Die Geometrie ist etwas kompliziert. Vom zentralen "C" aus gesehen handelt es sich um eine so genannte trigonal-planare Geometrie (drei Ecken in einer ebene), denn eine Ecke bildet das "H", das mit dem "C" verbunden ist, die anderen Ecken bildet das einzelne "O" bzw. die OH-Gruppe. Vom "O" der OH-Gruppe aus gesehen ist die Geometrie aber gewinkelt wie beim Wasser-Molekül.

Phosphorwasserstoff (genauer Monophosphan): siehe Ammoniak (analog genau das gleiche!).

Chloroform (eigentlich Trichlormethan): siehe Methan (analog genau das gleiche, nur dass drei der Wasserstoffe durch "Cl" ersetzt werden und jedes dieser "Cl"s noch drei Striche um sich herum bekommt, da Chlor drei freie (nichtbindende) Elektronenpaare hat.

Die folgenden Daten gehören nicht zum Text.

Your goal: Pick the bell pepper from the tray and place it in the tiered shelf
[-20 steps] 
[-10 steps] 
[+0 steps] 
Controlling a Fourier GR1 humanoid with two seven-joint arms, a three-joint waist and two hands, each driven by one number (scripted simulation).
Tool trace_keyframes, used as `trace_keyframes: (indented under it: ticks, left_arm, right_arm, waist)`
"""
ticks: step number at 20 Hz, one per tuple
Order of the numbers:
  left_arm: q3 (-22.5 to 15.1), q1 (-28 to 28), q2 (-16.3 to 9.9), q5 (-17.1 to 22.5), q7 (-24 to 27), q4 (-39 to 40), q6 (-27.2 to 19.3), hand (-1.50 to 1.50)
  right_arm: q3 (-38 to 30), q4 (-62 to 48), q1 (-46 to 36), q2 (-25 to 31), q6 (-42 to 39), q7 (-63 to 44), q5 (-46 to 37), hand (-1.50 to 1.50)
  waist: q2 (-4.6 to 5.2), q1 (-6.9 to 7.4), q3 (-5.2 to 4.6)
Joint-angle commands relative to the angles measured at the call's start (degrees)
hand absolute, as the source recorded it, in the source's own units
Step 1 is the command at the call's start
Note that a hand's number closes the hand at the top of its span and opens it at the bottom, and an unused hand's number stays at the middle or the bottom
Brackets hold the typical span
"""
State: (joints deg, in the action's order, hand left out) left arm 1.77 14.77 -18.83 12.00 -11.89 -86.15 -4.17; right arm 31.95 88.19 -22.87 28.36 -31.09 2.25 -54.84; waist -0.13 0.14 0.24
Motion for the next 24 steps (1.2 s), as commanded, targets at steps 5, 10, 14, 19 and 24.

Phosgen (eigentlich Carbonyldichlorid oder Kohlenmonoxiddichlorid): Lewisformel: Ein zentrales "C". Davon ausgehend ein paralleler Doppelstrich nach oben. Am Ende ein "O" mit einem Dach von zwei Strichen, die sich nicht berühren. Schräg nach links und rechts ein Strich mit jeweils einem "Cl" am Ende. Um jedes dieser "Cl"s drei Striche.

Geometrie: trigonal-planar.

Siliciumterachlorid: wie Methan, nur dass anstelle des zentralen C-Atoms ein "Si" steht und die vier "H"s durch vier "Cl"s ersetzt werden müssen. Um alle "Cl"s gehören außerdem noch jeweils drei Striche.

Ethin: H-C(drei parallele Striche übereinander)C-H. Keine weiteren Striche. Geometrie linear (wie immer, wenn Kohlenstoffatome Dreifachbindungen ausbilden).

Ethen: Du zeichnest zwei "C"s auf einer Waagerechten und malst zwischen sie zwei parallele Striche übereinander (etwa so: "C=C"). Nun malst du vom linken "C" einen Strich schräg nach oben und einen schräg nach unten. An beide Enden kommt jeweils ein "H". Das gleich machst du jetzt auch am rechten "C".

Geometrie: Von beiden "C"s aus gesehen trigonal-planar.

Puuuuh, fertig. Ich hoffe, die Beschreibungen waren Verständlich. LG von der Waterkant.

ohhhhh vielen vielen Dank! Wir mussten genau den gleichen Zettel auch grad machen....vielen dank für deine ausführliche antwort!